Six more weeks of winter, and a look back at why a groundhog tells us so

Wesley Leblanc

A groundhog. (Not necessarily Punxatawney Phil.)
A groundhog. (Not necessarily Punxatawney Phil.)

Every year, we divert our attention from our phone’s weather app or the meteorologist on tv to observe something a little more traditional: a groundhog.

If you’re not aware, today is Groundhog’s Day, which means we patiently awaited the rise of a groundhog — in this case, the legendary (as legendary as a groundhog can get) Punxsutawney Phil — from his burrow early this morning. If Phil were to emerge from his burrow and see his shadow, the tradition dictates that we would have another six weeks of winter on our hands. If Phil’s shadow was not visible, we’d get a jumpstart on spring.

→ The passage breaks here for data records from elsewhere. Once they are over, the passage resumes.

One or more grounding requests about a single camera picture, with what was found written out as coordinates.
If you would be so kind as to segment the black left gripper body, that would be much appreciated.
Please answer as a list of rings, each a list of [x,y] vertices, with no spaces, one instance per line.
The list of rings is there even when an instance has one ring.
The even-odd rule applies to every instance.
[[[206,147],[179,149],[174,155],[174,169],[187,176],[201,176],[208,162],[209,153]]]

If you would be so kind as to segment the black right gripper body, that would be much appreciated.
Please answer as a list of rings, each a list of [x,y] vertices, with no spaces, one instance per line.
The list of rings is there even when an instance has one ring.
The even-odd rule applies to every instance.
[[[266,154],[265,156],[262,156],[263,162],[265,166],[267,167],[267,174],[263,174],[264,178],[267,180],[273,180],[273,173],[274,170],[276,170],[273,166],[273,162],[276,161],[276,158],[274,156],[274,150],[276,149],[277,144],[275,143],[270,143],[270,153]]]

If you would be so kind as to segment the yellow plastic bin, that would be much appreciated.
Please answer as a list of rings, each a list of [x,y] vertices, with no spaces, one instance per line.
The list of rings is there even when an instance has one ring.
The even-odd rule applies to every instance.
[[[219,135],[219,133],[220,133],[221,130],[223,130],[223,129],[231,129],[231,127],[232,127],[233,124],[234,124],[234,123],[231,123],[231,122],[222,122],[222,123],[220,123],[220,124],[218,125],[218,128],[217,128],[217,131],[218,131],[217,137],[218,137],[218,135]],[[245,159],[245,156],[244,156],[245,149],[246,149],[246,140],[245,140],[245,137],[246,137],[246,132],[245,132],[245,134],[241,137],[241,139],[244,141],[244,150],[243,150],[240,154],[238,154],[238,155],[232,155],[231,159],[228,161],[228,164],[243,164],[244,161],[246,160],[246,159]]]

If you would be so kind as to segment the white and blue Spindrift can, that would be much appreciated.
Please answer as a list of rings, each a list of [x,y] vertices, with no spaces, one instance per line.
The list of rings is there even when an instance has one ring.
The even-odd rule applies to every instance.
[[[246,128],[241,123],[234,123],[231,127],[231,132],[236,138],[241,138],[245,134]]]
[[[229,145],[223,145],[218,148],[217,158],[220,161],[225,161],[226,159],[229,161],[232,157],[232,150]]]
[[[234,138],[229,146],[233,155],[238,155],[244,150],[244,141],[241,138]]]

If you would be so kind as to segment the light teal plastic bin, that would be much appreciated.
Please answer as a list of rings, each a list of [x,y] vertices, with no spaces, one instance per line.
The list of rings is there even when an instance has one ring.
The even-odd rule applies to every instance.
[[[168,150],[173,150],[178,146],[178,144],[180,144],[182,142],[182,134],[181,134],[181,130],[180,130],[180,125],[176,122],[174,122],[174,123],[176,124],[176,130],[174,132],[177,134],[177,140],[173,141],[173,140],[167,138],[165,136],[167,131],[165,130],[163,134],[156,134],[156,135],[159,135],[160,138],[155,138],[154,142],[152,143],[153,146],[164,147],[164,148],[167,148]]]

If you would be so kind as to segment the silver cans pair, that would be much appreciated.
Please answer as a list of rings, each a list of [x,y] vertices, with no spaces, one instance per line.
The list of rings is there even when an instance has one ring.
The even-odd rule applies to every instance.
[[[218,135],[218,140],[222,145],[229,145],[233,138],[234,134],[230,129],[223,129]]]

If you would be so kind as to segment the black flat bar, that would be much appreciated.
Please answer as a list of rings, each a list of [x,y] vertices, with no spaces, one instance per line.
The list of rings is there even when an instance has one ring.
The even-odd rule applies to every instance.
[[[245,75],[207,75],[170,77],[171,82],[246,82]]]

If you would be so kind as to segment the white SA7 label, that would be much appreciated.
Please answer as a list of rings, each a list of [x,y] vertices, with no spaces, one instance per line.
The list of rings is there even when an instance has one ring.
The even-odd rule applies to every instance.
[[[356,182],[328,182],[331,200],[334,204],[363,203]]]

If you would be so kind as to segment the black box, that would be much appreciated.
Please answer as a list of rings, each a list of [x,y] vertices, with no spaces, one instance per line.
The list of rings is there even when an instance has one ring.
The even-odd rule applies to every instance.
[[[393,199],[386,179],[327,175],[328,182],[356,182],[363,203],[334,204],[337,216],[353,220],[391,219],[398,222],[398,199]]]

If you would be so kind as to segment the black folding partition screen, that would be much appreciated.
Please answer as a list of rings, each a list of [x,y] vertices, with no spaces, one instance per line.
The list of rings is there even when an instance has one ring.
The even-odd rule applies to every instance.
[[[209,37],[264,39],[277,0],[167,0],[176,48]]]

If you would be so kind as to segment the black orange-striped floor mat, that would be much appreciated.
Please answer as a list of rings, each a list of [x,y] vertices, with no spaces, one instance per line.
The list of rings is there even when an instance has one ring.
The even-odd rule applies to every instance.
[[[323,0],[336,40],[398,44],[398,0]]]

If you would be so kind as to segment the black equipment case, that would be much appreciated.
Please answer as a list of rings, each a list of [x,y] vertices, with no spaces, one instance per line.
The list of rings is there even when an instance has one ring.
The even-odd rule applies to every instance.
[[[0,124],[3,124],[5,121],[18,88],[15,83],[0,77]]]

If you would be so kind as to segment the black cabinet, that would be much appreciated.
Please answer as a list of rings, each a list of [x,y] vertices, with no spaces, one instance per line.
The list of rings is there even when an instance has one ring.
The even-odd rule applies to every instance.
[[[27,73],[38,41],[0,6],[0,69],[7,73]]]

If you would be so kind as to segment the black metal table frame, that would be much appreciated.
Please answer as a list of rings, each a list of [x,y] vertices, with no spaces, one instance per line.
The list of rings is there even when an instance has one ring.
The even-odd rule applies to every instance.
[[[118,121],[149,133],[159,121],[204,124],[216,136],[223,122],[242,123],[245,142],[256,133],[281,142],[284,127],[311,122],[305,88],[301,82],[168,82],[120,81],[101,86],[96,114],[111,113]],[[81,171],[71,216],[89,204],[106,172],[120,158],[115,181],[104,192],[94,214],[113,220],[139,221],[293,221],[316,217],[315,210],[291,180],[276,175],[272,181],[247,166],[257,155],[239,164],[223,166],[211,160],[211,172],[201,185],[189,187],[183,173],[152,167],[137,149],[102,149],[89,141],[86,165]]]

This tradition dates back to a time close to Jesus Christ’s birthday. Originally known as Candlemas, this practice was more akin to a festival. The clergy of the area would bless candles and pass them out to people. On Feb. 2, those celebrating would observe the skies. If it was sunny, the people would begin preparation for a longer winter. If the skies were cloudy, warmer weather was on its way.

The introduction of a groundhog, and in turn, the loosening of the day’s religious ties, came on Feb. 2, 1887 and has been a part of the tradition ever since.

So, what can we expect this year?

Well, according to Punxsutawney Phil, who indeed saw his shadow, six more weeks of winter.